Xavi, does that mean that even if every node was rebooted one at a time even without issuing a heal that the volume would have no issues after running gluster volume heal [volname] when all bricks are back online?
From: Xavi Hernandez <jahernan@xxxxxxxxxx>
Sent: Thursday, March 15, 2018 12:09:05 AM To: Victor T Cc: gluster-users@xxxxxxxxxxx Subject: Re: Disperse volume recovery and healing Hi Victor,
On Wed, Mar 14, 2018 at 12:30 AM, Victor T
<hero_of_nothing_1@xxxxxxxxxxx> wrote:
On a 4+2 configuration you could bring down up to 2 bricks simultaneously for maintenance. However if something happens to one of the remaining 4 bricks, the volume would stop working. So in this case I would recommend to not have more than one server
down for maintenance at the same time unless the down time is very very small.
Once the stopped servers come back up again, you need to wait until all files are healed before proceeding with the next server. Failing to do so means that some files could have more than 2 non-healthy versions, what will make the file inaccessible until
enough healthy versions are available again.
Self-heal should be automatically triggered once the bricks come online, however there was a bug (https://bugzilla.redhat.com/show_bug.cgi?id=1547662)

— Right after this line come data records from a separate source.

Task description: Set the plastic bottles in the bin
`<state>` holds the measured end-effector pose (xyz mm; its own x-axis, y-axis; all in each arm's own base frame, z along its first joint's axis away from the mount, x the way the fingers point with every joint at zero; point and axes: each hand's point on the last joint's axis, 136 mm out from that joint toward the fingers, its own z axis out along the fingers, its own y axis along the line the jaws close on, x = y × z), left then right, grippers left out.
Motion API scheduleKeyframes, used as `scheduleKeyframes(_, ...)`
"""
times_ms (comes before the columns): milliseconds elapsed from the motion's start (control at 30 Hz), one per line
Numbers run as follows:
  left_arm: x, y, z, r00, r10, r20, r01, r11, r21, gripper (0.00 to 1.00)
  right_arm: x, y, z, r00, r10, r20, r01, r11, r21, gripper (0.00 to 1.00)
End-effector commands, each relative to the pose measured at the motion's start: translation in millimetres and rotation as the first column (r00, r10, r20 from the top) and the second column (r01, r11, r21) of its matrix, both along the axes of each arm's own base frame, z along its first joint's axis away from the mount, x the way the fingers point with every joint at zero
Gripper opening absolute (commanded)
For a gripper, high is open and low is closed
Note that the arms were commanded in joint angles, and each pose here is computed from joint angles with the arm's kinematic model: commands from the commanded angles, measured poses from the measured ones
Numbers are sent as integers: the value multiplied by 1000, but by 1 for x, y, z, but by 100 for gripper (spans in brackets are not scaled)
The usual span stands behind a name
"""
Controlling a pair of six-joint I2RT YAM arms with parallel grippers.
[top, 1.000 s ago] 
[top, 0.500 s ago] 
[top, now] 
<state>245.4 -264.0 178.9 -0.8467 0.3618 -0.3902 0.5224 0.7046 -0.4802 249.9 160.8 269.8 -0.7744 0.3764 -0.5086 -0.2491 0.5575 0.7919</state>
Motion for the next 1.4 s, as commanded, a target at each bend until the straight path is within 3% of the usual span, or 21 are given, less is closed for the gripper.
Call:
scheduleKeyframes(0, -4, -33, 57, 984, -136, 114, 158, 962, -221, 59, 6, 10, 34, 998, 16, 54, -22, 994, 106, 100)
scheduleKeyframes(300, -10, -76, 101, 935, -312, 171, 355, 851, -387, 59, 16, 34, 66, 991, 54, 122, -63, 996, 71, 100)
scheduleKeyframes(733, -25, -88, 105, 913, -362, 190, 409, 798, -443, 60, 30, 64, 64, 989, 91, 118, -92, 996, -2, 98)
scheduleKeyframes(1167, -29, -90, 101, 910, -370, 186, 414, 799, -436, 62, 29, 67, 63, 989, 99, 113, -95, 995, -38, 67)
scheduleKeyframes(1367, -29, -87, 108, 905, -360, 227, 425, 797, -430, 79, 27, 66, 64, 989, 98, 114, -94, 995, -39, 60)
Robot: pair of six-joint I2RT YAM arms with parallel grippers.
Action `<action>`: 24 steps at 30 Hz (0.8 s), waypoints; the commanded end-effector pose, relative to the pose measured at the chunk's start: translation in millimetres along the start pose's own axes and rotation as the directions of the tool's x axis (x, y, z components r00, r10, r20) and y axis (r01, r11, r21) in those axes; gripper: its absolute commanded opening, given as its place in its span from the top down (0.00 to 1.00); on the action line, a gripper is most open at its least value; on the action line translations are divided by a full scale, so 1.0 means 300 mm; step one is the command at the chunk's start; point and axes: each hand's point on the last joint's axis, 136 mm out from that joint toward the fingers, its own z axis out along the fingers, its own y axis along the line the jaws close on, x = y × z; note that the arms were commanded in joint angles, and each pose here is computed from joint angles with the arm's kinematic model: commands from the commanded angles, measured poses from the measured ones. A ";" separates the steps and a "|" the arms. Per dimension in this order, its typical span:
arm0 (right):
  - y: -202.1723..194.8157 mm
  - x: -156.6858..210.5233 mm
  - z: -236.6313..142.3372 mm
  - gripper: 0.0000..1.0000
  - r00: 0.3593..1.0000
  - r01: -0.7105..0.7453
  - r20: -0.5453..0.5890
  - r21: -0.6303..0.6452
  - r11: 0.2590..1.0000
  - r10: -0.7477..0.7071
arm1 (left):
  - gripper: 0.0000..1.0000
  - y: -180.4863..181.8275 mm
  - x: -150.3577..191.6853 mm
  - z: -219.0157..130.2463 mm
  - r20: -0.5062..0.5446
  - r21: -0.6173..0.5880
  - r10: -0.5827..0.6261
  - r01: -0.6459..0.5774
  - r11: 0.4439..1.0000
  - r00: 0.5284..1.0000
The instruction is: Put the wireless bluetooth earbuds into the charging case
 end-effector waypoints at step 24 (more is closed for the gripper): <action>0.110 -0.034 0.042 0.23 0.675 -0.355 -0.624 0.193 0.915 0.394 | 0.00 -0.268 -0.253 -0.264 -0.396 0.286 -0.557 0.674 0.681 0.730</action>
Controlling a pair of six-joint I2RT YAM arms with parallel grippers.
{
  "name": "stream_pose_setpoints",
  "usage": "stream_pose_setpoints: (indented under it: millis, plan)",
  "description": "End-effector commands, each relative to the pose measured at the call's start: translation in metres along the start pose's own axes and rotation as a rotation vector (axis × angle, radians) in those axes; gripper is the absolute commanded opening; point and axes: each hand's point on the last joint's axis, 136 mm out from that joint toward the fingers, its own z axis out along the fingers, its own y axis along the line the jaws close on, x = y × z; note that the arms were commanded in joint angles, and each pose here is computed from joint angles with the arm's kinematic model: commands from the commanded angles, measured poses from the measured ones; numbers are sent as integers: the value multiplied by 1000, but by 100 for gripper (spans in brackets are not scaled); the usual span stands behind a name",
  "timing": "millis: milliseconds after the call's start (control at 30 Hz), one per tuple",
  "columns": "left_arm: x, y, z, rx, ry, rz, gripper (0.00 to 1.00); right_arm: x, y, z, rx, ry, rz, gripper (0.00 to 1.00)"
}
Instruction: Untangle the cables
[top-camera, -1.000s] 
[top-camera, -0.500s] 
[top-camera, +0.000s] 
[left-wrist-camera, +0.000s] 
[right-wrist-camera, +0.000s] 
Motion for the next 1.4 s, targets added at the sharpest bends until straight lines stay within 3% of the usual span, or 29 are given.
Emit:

that could cause delays in the self-heal process. This bug should be fixed in the next version. Meantime you can force self-heal to progress by issuing "gluster volume heal <volname>" commands each time it seems to have stopped.
Once the output of "gluster volume heal <volname> info" reports 0 pending files on all bricks, you can proceed with the maintenance of the next server.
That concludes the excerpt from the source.